Dylan was most important figure in rock, he turned it away from just silly love songs to...everything and anything. Don't believe me-ask the beatles.

I don't care if people don't get it cause I did and still do.

sally werewolf, both your posts are boring; didn't even make it through the second one.

Wednesday, November 21, 2007 03:13 PM

To all who wrote to me...

I enjoyed your notes--no, really, I did! Taliesin, I have NO problem with folks working for a living---but JUDAS PRIEST!!! Is Mr. Zimmerman so hard-up he's got to make asinine undie commercials? Sell his "times are a-changin," apparently his huge youth-anthem, to an effing BANK? This phony liar is the fellow considered some kind of legend?

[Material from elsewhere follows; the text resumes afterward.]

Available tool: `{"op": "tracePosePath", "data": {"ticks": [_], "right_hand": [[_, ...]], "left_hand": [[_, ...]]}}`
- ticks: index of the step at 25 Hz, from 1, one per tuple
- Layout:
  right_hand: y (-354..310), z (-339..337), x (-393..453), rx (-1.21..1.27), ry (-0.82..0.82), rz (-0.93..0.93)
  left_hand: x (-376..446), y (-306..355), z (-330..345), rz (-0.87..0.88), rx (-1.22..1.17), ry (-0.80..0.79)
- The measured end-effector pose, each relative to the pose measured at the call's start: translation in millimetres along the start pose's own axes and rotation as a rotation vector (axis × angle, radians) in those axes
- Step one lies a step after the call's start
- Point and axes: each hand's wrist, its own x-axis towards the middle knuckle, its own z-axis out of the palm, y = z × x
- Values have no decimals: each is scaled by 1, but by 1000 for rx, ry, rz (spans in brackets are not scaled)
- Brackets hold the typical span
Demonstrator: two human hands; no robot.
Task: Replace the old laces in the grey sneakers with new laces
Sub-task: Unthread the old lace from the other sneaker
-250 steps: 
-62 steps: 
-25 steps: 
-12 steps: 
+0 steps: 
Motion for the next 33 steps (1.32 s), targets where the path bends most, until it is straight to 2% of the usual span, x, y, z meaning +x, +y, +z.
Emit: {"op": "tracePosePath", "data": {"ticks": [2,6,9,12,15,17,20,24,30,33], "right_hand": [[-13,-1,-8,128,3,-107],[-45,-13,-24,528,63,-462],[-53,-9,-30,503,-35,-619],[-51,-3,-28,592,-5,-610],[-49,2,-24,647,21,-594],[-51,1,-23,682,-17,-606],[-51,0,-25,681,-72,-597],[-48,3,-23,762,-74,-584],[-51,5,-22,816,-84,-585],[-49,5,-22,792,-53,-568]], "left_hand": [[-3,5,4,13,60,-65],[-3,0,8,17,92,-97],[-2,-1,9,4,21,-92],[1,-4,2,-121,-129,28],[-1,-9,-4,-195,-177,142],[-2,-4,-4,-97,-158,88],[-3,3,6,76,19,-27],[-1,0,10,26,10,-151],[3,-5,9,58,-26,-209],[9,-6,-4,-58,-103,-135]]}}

"I am an orphan from New Mexico who travelled with the carnival." In other words, fuck you, mom, dad, Minnesota, anyone who gave a damn about me when I was a sourpuss kid.

Apparently he got upset if people brought up his Jewish heritage. Why? Cuz he was a converted Christian? (Or was THAT just a passing dilettante fancy? He sure didn't act very Christian, even to his fans, whose heads he had a tendency to bite off when they told him how much they..well, LIKED him! Well, okay, he was nice to the Pope.)

And hey! What's wrong with Ronco? At least Boxcar Willie didn't make g-string ads; he hung around in boxcars doing...well, hobo things (correct me if I'm wrong, though. And I guess the Victria's Secret folks wouldn't have even been interested in Boxcar Willie or Roger Whittaker, or even the heartwarming magic of Jim Nabors. But sheesh, any of them would have been an improvement on Romero-movie-extra-looking creepy Bob!)

This guy is some kind of legend??

Go into the Bank of Montreal! Pull the panties over your head and SMELL THE BOB!

Whew! What an excoriation! Just don't get me started on Wilford Brimley...

Wednesday, November 21, 2007 02:05 PM

Dylan is just not that important

"into the Dylanesque self-invention of Springsteen's onstage self-mythologizing (all those stories about taking "the Big Man" out to the end of a desert road to find God, etc.), the Dylanesque rejection of pop godhood that Nebraska represents, the blatantly Dylanesque move of The Seeger Sessions, the Dylanesque literariness . . ."

This is the kind of asinine worship I'm talking about.

"The Big Man" out to the desert: no, that's inspired by Jesus being tempted by the Devil, and any number of cops and robbers folk songs.

"The Dylanist rejection of pop godhood". . . no, that's Woody Guthrie-ist, if anything. Or the many, many cases where a pop star decides to go folk (true of the Beatles, though NOT of Dylan).

"The blatantly Dylanesque move of The Seeger Sessions" . . . no, that's, um, Pete Seeger!! When exactly did Dylan do anything "Dylanist" like this??

NONE of these things owe anything to Dylan. And I don't think any of his songs will survive the generation that idolizes him.

Now, though we're supposed to be closing at three the day before Thanksgiving, I'm working past five, because there's work to do. I'm a rebel but I'm pissing off the rebels by making the Man think I'm on his side. How Dylanist!

My parents want me to get some soda for tomorrow's big family get together. I'll get soda but some wine too. How Dylanist!

My initial comment had a mistake in it (I meant to say, "the sun rises in the WEST") but I didn't immediately correct it because you KNOW what I meant. . . How Dylanist!